Rufen die Toten jetzt – aber du übersiehst unser Schicksal? Nein, ich höre das nicht, denn die Toten wissen, dass ich sie nicht vergesse, dass wir sie nicht vergessen, auch wenn wir nur noch gelegentlich an sie denken. Allen Opfern der Gewalt ist ein längeres Gedenken sicher als denen, die sozusagen normal, auf übliche Weise das Zeitliche segneten. Sie haben Denk- und Mahnmäler. Das Unrecht, das ihnen geschah, ist auf Steinen und in Skulpturen verewigt.

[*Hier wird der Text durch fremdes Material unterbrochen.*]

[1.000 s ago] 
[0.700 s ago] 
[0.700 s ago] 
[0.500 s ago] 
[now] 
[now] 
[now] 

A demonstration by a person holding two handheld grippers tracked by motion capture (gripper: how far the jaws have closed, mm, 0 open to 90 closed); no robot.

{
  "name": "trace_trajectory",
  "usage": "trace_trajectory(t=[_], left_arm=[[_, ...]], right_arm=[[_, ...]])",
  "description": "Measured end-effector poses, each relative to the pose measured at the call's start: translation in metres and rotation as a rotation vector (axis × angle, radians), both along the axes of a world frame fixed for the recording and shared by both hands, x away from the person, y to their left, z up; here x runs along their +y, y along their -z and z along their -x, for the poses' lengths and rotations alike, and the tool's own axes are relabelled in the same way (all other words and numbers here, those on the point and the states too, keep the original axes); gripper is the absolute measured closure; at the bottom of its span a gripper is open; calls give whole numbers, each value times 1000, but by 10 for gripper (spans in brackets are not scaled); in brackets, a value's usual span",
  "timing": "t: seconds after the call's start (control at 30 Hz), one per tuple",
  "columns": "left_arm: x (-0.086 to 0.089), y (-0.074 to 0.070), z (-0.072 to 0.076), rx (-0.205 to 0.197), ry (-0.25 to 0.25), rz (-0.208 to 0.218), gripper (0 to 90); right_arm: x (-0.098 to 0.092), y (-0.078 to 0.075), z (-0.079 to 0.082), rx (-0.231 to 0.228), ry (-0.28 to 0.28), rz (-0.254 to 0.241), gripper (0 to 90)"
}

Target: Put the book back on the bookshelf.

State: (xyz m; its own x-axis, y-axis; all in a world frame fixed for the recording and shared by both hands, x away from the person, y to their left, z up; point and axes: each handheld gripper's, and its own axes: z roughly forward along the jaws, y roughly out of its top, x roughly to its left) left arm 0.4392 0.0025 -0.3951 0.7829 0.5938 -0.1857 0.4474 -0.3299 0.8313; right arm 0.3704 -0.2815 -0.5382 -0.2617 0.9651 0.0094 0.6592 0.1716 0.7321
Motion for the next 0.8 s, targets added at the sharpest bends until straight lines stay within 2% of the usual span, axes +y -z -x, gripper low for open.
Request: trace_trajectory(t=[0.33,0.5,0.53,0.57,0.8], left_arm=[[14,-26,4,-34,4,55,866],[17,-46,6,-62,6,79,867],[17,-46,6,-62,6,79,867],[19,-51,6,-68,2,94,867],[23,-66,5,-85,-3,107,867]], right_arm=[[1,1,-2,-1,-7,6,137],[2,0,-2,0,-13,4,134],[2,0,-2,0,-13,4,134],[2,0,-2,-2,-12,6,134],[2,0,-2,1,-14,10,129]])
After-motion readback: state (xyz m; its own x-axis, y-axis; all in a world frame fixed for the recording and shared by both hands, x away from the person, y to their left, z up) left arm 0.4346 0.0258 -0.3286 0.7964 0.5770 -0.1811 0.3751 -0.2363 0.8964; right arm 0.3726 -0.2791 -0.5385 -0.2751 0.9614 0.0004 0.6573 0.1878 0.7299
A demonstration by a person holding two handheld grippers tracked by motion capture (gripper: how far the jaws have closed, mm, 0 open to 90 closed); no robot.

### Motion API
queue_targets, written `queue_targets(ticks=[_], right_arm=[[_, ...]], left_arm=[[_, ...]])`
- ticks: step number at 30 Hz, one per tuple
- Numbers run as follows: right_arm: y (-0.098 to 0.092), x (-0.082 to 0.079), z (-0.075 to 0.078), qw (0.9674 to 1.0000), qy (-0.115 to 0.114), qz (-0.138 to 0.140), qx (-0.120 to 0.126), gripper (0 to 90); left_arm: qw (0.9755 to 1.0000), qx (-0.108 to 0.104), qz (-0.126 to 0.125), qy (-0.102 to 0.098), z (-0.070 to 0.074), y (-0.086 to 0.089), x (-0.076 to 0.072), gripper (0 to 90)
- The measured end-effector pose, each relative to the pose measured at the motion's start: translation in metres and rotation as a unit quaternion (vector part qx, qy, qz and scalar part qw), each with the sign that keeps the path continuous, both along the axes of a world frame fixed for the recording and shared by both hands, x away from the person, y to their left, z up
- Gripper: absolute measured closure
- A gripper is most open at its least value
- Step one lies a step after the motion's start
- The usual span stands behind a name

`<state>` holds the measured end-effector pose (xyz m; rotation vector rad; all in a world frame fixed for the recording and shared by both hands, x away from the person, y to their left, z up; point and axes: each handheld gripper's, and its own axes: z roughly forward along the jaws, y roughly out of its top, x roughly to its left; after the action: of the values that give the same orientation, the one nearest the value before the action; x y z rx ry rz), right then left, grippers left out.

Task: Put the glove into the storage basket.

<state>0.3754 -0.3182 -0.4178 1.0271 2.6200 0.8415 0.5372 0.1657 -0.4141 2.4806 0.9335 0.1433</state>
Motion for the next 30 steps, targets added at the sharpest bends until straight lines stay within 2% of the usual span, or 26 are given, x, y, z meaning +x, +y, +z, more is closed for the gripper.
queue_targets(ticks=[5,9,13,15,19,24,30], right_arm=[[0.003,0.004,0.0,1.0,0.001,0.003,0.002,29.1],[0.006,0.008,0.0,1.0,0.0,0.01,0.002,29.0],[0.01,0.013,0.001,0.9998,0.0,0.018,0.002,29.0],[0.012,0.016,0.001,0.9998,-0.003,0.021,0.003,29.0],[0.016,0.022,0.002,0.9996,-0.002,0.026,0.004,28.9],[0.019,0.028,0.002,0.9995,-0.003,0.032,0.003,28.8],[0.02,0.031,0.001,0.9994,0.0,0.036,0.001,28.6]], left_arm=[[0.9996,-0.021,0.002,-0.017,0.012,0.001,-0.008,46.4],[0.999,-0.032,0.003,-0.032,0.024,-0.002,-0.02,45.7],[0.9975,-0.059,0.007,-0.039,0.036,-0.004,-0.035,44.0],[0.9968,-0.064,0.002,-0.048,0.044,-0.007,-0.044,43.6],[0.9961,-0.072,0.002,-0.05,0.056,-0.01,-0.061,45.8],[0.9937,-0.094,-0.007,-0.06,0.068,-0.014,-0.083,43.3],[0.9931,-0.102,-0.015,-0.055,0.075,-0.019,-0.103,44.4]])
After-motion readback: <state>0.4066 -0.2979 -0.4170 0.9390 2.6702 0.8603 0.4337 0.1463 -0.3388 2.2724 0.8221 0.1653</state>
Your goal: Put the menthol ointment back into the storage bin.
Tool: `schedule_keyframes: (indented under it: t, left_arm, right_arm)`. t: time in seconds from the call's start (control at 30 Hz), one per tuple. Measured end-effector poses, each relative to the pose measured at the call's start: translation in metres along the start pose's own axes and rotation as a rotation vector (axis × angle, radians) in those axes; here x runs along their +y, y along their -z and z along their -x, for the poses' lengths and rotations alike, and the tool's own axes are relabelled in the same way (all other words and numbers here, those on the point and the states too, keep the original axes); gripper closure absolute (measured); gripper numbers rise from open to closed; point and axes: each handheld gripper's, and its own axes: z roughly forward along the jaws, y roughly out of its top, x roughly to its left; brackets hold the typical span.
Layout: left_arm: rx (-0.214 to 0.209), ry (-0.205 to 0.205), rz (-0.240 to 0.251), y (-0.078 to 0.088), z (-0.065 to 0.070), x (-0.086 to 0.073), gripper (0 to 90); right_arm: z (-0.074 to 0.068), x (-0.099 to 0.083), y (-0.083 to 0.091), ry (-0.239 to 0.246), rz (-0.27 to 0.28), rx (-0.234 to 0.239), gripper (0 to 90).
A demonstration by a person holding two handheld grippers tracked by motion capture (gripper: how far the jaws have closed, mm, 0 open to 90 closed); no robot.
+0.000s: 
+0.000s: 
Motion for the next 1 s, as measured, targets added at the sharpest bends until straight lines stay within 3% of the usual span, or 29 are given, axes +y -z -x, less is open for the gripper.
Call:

Wenn wir davor immer wieder mal innehalten wie vor den vielen Stolpersteinen der deportierten und ermordeten jüdischen Mitbürger, dann ist es gut.
Denn die Toten möchten auch ihre Ruhe haben, nicht benutzt werden für andere Zwecke – etwa: Hamburg, die Opferstadt schlechthin. Die Wiederauferstehung der Stadt soll auch vom Odem Gottes zeugen, sprich von der Wahrheit und Gerechtigkeit, nicht nur vom Geist des Konsums und des schönen Lebens. Zwiesprache mit den Toten halten, sie nicht vergessen und sie doch in Ruhe lassen. Darauf hoffen, dass Gott alle Tränen abgewischt hat von ihren Augen, wie es im Buch der Offenbarung heißt und dass sie Ruhe gefunden haben.